Let them dance, I thought, poor creatures.

But of course there were no dancing parties in the chateau. Or they were not visible. From the pavilion we could see only a single lighted candle in a window below the eaves, a very lonely flame compared to the rushing sparks from Bebe's splendid fire. The rain soon stopped. The sky cleared. We ate grilled rabbit below the great eternal wonder of the stars.

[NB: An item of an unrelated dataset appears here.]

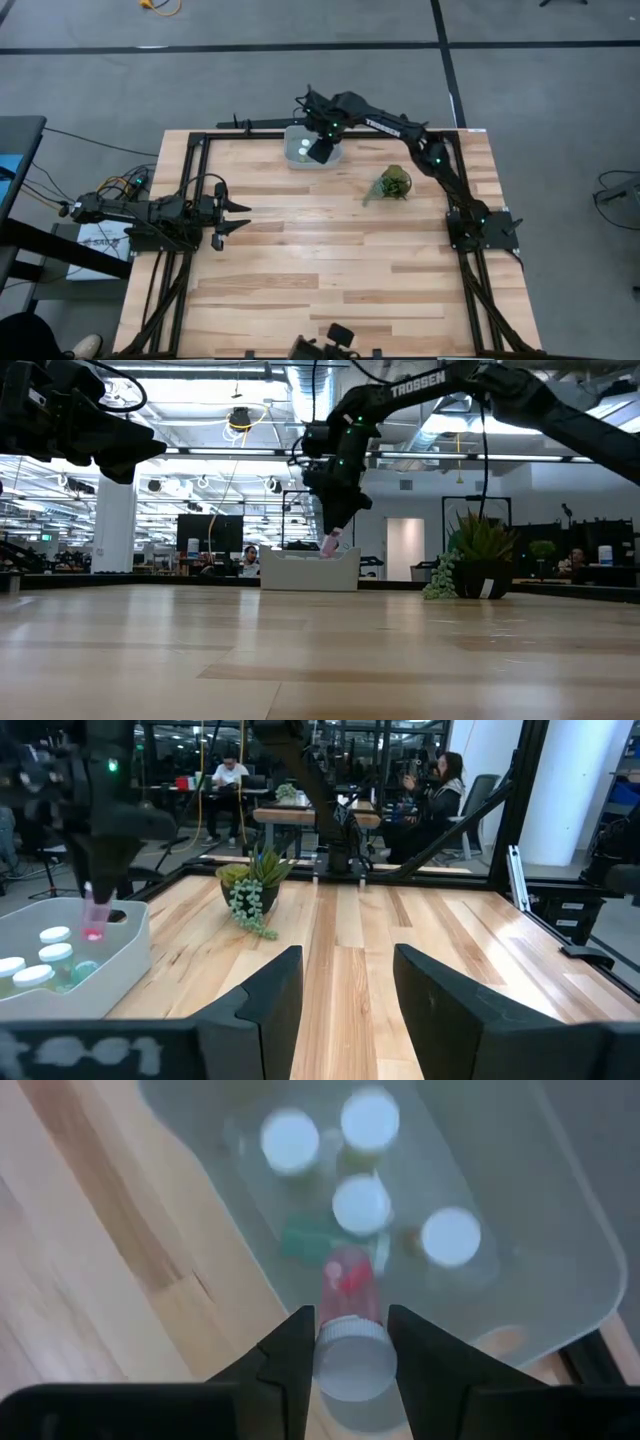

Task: Pick and place pill bottles into a basket
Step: Put the pink medicine bottle in the gray bin

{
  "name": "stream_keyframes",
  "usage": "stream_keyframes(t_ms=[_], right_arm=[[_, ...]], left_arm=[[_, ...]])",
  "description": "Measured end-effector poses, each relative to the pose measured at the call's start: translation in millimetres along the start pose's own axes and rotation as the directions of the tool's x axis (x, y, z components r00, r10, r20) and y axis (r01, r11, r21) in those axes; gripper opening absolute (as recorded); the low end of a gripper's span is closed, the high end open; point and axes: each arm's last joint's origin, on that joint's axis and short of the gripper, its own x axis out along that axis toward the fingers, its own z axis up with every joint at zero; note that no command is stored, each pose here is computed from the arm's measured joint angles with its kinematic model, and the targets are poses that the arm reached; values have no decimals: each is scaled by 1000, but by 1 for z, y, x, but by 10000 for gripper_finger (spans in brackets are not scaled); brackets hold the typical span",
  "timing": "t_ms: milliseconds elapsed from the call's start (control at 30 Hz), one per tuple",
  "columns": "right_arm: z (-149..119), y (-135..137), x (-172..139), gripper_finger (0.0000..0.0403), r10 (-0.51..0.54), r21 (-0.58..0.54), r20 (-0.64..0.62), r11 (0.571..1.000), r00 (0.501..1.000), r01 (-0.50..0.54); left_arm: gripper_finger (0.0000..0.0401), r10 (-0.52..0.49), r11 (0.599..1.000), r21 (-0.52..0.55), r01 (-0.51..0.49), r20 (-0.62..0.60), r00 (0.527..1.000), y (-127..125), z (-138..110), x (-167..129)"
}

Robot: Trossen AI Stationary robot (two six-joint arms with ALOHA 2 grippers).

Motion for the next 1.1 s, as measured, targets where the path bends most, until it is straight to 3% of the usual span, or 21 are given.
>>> stream_keyframes(t_ms=[633, 1100], right_arm=[[-6, 0, 9, 114, -1, -55, -74, 998, 997, -3], [-8, -4, 9, 123, -4, -22, -99, 1000, 995, 2]], left_arm=[[146, 0, 1000, 0, 0, 0, 1000, 0, 0, 0], [146, 0, 1000, 0, 0, 0, 1000, 0, 0, 0]])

If you had observed Olivier's greasy face in starlight, you might have supposed he had been cured of his bleeding, vomiting, gasping upset. Yet this was a very willful constant child and he did not, not for a moment, forget his king. So while you see young Olivier admire the reflection of the moon in the pond, you must not doubt that he was, even as he turned to smile at the Abbe de La Londe, picturing the royal coach, the spinning wheel hubs decorated with painted suns, the spokes like shining rays ending in the firmament portrayed by the signs of the stars. He was a good boy. He said his prayers. He lay down beneath his uncle de Barfleur's bearskin. He closed his eyes and pictured the great ship of state plowing through the night.